▸ **Assignment**: Find the string "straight" in the listing below and return each line it appears in.

*** Data supplied

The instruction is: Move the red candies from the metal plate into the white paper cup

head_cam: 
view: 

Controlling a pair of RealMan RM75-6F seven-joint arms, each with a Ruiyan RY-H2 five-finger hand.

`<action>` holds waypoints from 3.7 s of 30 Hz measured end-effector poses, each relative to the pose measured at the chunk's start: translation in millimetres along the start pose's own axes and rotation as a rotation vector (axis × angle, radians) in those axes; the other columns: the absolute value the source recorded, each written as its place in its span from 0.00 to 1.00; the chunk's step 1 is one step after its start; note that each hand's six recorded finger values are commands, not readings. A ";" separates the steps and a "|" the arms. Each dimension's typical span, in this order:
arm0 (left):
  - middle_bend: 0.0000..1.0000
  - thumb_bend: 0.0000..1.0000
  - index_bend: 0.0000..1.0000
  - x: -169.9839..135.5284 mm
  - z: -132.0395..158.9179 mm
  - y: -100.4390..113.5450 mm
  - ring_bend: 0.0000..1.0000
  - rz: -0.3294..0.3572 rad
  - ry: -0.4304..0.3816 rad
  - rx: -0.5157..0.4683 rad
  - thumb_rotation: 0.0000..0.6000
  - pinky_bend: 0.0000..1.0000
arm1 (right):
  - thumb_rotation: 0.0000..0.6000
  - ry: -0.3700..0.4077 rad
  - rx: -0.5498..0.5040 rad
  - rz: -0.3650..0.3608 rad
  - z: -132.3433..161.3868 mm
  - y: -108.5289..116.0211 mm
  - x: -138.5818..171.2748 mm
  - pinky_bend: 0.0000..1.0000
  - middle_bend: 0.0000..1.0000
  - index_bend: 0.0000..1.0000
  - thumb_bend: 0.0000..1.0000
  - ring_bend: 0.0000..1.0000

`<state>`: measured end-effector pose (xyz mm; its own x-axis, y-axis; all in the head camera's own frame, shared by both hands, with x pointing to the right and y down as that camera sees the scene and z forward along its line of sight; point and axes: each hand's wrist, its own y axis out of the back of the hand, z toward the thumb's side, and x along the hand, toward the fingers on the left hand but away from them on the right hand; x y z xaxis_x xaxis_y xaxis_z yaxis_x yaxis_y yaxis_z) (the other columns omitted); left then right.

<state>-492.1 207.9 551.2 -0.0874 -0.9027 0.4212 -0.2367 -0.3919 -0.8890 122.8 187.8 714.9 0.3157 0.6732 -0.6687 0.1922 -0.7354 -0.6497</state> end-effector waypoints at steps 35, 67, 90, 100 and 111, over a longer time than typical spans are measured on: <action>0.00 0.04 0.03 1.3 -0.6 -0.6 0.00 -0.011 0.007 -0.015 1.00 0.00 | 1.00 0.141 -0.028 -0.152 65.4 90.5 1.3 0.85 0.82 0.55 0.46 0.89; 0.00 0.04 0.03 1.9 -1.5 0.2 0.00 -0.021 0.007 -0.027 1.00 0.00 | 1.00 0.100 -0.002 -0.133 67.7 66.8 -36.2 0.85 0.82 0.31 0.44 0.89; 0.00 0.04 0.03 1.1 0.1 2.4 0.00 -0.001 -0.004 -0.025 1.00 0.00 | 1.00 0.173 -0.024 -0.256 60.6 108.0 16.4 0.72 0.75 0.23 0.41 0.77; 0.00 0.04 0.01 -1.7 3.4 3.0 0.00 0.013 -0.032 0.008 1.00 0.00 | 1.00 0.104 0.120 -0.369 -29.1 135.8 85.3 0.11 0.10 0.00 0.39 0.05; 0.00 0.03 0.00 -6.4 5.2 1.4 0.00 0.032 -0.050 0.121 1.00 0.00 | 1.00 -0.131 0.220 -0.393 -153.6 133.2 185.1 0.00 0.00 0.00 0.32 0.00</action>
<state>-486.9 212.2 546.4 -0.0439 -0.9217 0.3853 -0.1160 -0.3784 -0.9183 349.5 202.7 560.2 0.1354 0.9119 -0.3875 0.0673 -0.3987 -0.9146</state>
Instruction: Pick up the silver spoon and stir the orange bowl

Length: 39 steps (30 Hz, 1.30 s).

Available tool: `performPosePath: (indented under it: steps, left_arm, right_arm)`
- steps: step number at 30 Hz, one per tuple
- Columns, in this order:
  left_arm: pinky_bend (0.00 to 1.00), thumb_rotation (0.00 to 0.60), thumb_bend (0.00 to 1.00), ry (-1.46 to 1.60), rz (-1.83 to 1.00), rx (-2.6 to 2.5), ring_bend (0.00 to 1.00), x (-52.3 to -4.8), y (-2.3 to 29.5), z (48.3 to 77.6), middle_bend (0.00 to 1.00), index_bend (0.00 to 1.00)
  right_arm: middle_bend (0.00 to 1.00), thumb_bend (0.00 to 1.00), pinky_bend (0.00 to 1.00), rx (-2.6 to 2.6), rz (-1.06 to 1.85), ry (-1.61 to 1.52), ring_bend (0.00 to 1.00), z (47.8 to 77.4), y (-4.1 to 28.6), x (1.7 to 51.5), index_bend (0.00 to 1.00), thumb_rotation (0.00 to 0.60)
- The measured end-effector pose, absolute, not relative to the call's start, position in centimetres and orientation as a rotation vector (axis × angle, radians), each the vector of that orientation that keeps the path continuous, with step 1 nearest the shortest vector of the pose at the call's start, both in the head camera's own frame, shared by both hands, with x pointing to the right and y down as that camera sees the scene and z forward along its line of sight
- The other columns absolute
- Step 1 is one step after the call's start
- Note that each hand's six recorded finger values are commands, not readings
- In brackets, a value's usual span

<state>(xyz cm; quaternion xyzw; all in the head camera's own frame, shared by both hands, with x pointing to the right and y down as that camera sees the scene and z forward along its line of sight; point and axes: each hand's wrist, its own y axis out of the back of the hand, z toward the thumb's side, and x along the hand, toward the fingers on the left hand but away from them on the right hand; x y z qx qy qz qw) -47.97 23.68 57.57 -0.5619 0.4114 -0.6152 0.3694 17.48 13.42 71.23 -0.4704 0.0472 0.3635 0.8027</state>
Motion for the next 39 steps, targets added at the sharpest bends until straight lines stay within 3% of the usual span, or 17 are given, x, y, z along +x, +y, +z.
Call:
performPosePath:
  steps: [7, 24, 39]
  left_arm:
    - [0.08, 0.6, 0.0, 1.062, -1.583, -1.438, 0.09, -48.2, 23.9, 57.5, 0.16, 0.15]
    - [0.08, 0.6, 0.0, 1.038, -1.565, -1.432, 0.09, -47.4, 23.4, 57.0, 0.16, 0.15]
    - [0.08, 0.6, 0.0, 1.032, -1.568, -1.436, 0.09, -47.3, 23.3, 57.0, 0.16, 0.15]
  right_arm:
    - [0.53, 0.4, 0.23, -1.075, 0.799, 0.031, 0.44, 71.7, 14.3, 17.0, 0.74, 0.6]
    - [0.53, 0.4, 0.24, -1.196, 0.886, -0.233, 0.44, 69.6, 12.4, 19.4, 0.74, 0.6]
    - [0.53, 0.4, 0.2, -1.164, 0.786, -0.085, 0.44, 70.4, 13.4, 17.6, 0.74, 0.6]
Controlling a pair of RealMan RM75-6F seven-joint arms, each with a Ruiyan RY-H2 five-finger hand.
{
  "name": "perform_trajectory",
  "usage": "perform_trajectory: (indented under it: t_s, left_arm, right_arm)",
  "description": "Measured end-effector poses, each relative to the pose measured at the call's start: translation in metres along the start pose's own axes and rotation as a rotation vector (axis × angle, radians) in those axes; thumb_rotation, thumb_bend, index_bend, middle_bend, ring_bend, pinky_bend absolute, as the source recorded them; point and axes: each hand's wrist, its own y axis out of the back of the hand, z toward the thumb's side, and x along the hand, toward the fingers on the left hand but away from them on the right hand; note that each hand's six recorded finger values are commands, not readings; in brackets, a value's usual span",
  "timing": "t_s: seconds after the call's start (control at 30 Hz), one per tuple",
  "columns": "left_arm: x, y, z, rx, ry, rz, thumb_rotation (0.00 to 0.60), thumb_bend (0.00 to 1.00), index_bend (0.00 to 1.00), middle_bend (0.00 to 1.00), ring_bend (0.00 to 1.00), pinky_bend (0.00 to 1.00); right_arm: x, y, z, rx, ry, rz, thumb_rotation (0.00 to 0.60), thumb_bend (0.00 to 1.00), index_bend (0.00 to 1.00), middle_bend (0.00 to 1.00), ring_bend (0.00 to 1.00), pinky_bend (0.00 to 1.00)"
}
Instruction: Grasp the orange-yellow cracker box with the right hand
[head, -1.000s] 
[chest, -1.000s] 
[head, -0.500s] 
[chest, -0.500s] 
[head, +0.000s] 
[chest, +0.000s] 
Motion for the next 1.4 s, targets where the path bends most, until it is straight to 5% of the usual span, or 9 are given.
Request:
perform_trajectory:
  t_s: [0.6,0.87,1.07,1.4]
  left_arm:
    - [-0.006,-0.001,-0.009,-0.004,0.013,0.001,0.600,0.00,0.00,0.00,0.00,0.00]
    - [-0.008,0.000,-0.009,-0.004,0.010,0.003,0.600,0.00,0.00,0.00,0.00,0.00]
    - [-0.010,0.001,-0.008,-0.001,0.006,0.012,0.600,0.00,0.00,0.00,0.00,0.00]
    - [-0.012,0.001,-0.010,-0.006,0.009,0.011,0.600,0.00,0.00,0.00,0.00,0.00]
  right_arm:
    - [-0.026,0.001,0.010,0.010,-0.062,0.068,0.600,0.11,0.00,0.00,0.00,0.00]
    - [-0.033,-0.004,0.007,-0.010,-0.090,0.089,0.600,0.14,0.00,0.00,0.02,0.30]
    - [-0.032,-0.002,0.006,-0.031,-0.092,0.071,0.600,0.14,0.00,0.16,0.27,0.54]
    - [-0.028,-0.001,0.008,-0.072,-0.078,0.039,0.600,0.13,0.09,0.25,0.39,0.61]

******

▸ **Result for this task**:
Motion for the next 39 steps, targets added at the sharpest bends until straight lines stay within 3% of the usual span, or 17 are given, x, y, z along +x, +y, +z.
Motion for the next 1.4 s, targets where the path bends most, until it is straight to 5% of the usual span, or 9 are given.

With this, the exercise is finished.